Distance from Africa, not climate, explains within-population phenotypic diversity in humans

Lia Betti 1, François Balloux 2,*, William Amos 1, Tsunehiko Hanihara 3, Andrea Manica 1,*
PMCID: PMC2664379  PMID: 19129123

Abstract

The relative importance of ancient demography and climate in determining worldwide patterns of human within-population phenotypic diversity is still open to debate. Several morphometric traits have been argued to be under selection by climatic factors, but it is unclear whether climate affects the global decline in morphological diversity with increasing geographical distance from sub-Saharan Africa. Using a large database of male and female skull measurements, we apply an explicit framework to quantify the relative role of climate and distance from Africa. We show that distance from sub-Saharan Africa is the sole determinant of human within-population phenotypic diversity, while climate plays no role. By selecting the most informative set of traits, it was possible to explain over half of the worldwide variation in phenotypic diversity. These results mirror those previously obtained for genetic markers and show that ‘bones and molecules’ are in perfect agreement for humans.

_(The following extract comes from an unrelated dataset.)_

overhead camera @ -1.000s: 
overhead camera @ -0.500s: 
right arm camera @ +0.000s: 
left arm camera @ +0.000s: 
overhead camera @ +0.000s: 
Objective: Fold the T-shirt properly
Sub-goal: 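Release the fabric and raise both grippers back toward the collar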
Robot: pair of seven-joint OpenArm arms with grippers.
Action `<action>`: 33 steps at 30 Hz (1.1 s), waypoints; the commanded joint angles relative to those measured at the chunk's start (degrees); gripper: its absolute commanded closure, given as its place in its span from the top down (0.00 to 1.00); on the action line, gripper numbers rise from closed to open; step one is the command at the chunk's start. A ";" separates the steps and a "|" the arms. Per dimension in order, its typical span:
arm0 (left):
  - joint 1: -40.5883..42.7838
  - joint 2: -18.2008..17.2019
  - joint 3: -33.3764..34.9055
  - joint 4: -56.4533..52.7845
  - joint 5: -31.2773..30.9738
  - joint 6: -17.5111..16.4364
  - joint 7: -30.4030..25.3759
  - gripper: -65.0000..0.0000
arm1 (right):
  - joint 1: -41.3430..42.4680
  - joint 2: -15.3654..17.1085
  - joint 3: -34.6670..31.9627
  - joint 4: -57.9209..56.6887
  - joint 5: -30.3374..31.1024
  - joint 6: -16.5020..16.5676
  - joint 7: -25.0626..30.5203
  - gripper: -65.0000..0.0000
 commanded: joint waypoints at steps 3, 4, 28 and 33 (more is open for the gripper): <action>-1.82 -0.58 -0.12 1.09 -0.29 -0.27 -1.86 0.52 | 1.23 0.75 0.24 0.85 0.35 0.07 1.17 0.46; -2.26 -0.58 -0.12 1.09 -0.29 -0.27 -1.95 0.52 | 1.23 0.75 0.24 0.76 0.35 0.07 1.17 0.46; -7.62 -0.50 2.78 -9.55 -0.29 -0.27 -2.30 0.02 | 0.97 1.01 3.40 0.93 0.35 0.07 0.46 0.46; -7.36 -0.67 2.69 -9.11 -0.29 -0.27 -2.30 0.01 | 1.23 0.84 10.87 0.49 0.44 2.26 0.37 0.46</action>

Keywords: morphology, phenotypic diversity, cranial traits, human evolution, climate, ancient demography

1. Introduction

Recent studies on worldwide human populations have highlighted a decrease in within-population genetic diversity with increasing distance from sub-Saharan Africa (Handley et al. 2007). The pattern has been interpreted as a signature of the recent African origin of anatomically modern humans. The decline in within-population diversity has been ascribed to a sequence of small founder events due to pioneering breakaways experienced during the fast expansion wave that led to the colonization of the world (Prugnolle et al. 2005a; Ramachandran et al. 2005; Liu et al. 2006; Li et al. 2008; Romero et al. in press). A similar decrease in within-population diversity with distance from Africa has been detected on human dental (Hanihara 2008) and morphometric traits (Manica et al. 2007; von Cramon-Taubadel & Lycett 2008), giving further support to the hypothesis of a single origin of modern humans followed by worldwide expansion (Manica et al. 2007; Hanihara 2008; von Cramon-Taubadel & Lycett 2008). In spite of the similar pattern, neutral genetic markers gave a much higher proportion of explained variance than cranial morphometric traits, suggesting that low heritability and/or selective pressures acting on the cranial shape reduce the amount of demographic information that can be extracted from morphometric characters (Relethford 2004a,b; Roseman 2004; Manica et al. 2007).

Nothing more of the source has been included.